What to work on:
A single figure is required: the number of lines in the listing below containing the word "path".
+--
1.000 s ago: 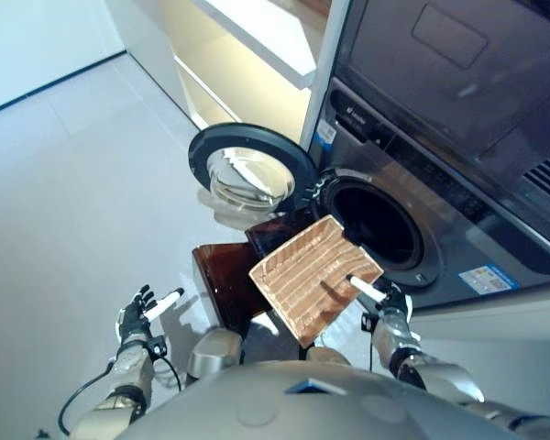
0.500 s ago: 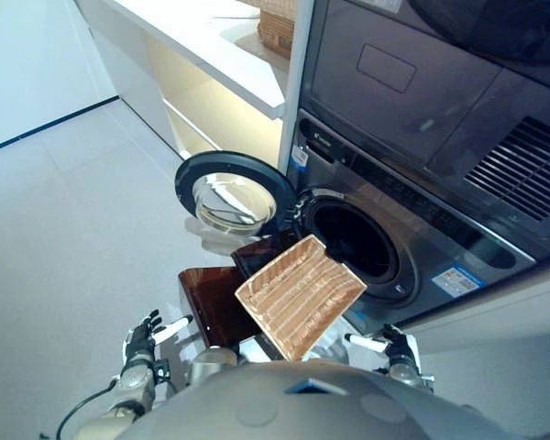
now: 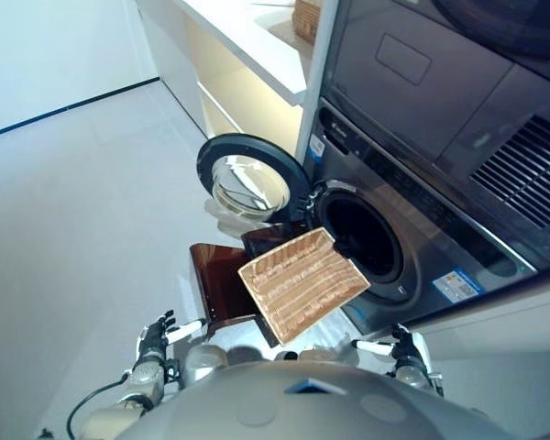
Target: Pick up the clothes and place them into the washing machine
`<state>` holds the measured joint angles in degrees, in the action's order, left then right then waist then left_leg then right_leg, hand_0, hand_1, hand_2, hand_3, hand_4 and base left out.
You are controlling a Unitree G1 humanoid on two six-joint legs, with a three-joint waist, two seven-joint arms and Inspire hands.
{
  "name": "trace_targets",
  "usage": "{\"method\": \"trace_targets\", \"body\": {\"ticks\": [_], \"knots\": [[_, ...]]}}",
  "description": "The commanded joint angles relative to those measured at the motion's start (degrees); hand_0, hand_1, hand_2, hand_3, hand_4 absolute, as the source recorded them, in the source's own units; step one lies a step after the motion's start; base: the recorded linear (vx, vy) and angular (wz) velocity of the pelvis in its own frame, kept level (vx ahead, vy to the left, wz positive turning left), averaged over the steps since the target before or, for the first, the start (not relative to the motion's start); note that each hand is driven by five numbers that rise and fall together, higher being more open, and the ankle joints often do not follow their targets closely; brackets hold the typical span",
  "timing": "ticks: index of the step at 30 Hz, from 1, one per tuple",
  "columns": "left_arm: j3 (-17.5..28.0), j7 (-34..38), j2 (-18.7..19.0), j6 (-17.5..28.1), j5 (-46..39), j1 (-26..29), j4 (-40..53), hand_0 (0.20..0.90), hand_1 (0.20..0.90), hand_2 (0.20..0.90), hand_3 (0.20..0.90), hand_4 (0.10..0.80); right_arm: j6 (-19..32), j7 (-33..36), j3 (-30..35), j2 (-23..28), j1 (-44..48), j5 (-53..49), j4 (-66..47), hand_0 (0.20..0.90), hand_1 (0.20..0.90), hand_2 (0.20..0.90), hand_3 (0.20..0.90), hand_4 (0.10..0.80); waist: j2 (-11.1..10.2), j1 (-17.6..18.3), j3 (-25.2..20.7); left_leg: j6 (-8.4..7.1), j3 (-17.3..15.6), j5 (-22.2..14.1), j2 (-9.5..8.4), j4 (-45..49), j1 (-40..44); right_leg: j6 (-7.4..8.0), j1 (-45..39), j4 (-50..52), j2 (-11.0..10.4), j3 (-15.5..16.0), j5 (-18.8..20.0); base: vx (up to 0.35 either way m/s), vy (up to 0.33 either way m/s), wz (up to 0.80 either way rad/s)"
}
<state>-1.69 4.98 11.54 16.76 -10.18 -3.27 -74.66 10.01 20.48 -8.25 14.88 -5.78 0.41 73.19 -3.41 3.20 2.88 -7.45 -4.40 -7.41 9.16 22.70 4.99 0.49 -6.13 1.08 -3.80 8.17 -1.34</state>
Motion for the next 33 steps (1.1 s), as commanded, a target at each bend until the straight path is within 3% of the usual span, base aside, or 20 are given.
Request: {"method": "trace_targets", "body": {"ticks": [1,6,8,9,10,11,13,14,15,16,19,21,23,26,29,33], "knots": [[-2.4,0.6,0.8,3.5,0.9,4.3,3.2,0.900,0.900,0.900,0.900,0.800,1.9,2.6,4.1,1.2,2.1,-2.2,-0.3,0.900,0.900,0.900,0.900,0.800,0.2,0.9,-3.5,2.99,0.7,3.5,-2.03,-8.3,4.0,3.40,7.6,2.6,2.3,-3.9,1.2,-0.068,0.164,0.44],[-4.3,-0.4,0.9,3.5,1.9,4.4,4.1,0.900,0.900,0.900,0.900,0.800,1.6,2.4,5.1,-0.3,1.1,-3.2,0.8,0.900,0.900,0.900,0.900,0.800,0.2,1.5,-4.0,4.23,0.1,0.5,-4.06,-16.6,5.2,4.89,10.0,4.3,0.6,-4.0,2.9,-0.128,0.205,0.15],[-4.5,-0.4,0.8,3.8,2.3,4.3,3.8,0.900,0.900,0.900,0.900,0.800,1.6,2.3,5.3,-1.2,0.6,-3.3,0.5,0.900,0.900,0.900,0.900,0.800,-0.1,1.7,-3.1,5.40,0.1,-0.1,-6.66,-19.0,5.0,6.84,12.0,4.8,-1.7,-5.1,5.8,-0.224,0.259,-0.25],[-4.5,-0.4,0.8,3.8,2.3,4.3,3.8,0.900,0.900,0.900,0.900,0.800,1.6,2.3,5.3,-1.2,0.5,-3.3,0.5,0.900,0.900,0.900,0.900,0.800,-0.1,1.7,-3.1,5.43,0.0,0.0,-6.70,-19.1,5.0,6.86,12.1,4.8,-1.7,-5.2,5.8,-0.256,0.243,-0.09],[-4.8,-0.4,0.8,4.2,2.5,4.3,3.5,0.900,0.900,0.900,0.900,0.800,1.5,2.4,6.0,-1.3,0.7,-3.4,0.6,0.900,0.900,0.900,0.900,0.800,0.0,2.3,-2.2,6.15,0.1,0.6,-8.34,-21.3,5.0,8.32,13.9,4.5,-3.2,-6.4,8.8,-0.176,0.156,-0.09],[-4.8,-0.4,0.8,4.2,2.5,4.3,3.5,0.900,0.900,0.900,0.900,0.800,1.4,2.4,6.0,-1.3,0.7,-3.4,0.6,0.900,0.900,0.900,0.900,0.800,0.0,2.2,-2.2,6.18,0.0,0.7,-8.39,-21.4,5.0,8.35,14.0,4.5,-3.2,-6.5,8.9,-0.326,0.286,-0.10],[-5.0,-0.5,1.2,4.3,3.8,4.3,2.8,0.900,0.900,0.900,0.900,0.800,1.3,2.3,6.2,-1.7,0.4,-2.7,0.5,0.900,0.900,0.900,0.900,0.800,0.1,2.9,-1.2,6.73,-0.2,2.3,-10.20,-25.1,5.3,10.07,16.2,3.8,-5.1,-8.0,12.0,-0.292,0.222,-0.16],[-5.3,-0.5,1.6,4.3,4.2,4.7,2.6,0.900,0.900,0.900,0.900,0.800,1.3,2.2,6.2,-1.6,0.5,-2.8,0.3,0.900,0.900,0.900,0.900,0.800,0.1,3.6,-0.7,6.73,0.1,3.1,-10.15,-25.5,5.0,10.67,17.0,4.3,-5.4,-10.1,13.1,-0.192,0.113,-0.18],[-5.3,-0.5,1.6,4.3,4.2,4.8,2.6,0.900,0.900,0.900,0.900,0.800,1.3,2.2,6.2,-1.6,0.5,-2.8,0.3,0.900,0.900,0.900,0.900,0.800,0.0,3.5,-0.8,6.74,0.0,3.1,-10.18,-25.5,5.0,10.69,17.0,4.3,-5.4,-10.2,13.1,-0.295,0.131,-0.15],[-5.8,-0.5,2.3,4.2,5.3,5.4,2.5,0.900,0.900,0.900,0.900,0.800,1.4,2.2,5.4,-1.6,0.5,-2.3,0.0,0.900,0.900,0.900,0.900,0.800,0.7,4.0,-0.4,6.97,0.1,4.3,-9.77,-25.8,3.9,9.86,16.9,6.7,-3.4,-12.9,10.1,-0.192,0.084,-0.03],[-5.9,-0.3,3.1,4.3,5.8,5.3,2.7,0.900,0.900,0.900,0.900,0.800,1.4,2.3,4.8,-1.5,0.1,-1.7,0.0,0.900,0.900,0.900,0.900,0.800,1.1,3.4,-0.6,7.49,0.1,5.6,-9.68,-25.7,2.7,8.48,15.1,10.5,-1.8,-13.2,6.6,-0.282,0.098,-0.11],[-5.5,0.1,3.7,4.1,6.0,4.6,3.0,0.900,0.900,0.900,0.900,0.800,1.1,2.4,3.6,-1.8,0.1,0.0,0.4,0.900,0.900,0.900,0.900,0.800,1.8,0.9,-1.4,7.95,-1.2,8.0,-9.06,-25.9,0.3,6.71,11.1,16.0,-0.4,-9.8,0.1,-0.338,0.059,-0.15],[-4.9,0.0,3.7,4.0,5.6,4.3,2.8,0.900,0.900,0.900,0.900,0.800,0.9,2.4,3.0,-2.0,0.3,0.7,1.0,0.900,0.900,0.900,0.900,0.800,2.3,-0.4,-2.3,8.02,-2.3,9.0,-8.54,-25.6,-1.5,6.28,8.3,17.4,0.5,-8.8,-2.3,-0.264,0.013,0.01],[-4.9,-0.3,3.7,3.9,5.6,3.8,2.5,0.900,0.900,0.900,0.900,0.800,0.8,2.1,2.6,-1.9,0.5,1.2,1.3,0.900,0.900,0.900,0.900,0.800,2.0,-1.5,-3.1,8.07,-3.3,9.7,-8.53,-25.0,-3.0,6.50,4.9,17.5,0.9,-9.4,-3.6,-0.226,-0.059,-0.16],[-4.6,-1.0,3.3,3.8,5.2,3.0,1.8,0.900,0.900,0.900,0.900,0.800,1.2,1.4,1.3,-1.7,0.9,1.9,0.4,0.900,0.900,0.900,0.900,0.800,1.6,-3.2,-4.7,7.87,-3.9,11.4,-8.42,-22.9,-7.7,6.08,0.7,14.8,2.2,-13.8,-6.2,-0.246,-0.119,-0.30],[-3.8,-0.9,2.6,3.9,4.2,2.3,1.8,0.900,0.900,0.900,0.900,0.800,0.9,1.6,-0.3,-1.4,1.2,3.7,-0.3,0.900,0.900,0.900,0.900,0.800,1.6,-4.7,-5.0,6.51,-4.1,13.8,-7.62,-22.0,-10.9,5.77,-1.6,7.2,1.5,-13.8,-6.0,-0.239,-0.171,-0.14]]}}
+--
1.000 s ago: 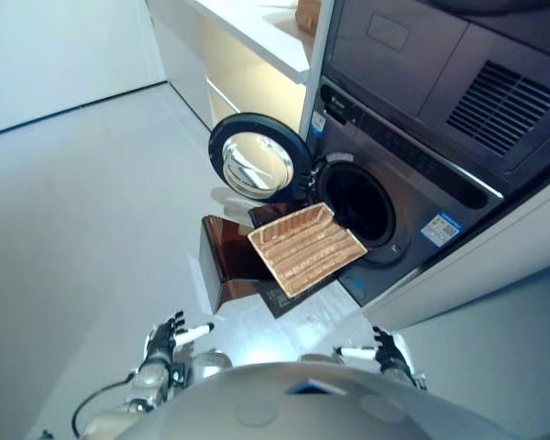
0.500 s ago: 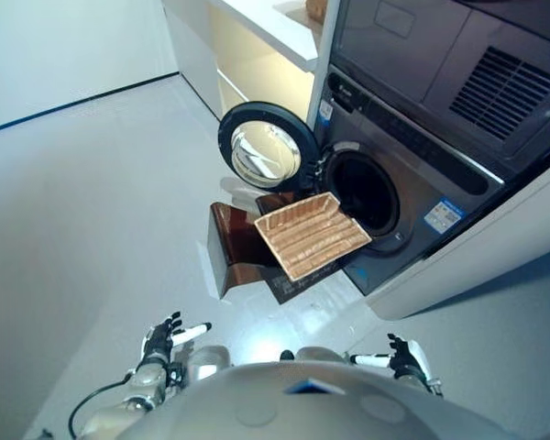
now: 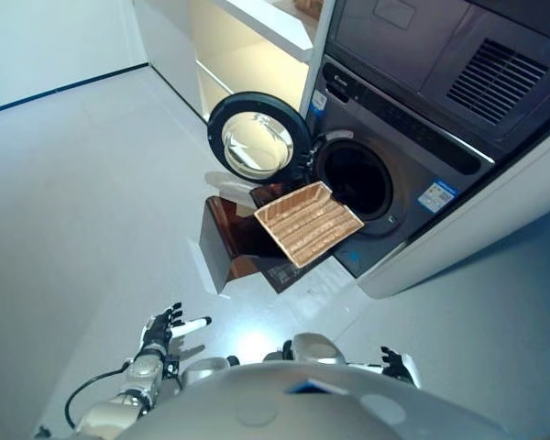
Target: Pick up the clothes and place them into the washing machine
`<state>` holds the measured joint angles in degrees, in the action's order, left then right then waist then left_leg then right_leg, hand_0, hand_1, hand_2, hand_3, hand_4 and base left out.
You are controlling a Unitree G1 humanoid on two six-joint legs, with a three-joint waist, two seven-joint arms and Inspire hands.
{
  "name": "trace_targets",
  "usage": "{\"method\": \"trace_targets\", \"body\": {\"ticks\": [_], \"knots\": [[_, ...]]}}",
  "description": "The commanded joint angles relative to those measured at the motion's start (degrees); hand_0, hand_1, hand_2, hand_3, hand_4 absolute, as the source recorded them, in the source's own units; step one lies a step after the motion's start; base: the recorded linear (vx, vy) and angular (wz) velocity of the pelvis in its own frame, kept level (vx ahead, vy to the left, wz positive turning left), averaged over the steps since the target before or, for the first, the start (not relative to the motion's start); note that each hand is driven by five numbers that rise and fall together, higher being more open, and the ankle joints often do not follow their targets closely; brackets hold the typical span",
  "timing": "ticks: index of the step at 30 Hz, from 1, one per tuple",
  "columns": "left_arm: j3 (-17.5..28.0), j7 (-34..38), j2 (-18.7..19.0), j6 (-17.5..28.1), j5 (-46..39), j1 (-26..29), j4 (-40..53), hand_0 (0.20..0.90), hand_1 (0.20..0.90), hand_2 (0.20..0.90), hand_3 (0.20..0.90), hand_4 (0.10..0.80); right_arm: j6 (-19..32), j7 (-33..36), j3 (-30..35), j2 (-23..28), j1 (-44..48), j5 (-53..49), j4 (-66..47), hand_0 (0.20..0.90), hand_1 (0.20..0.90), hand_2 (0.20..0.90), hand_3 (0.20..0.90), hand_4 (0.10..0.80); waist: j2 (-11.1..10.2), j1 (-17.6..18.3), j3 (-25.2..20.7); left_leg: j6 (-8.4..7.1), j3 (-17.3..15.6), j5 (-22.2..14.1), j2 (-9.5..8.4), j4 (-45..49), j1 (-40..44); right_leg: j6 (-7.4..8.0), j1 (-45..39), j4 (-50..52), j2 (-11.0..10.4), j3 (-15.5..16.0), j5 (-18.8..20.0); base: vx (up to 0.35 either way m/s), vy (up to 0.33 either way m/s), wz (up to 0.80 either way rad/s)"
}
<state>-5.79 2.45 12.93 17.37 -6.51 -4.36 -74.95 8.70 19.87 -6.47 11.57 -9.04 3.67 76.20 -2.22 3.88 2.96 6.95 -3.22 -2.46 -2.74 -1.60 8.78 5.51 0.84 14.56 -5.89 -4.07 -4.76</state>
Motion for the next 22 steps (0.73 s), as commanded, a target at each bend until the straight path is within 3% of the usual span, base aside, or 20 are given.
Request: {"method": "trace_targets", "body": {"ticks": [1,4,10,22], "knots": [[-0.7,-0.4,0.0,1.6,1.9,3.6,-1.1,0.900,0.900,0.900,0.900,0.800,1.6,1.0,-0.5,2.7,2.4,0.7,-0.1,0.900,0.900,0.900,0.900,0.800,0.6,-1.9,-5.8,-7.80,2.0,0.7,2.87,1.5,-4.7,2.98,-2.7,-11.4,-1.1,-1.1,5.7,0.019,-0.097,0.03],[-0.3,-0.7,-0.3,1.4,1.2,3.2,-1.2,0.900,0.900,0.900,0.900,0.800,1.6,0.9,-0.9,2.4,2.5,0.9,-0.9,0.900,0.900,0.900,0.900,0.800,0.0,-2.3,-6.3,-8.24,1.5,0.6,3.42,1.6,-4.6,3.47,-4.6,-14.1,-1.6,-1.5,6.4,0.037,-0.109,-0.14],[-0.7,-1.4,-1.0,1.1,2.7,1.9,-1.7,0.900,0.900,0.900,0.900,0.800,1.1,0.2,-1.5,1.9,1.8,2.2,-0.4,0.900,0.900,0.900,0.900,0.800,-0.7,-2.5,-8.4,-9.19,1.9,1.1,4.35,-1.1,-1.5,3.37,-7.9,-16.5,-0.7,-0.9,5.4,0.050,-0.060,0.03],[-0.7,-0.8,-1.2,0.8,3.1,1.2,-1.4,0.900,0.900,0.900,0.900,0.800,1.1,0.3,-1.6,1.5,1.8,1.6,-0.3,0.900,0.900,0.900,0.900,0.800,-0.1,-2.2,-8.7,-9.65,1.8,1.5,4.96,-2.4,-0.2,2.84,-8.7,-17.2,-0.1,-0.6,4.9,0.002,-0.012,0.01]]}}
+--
Solution to the exercise:
2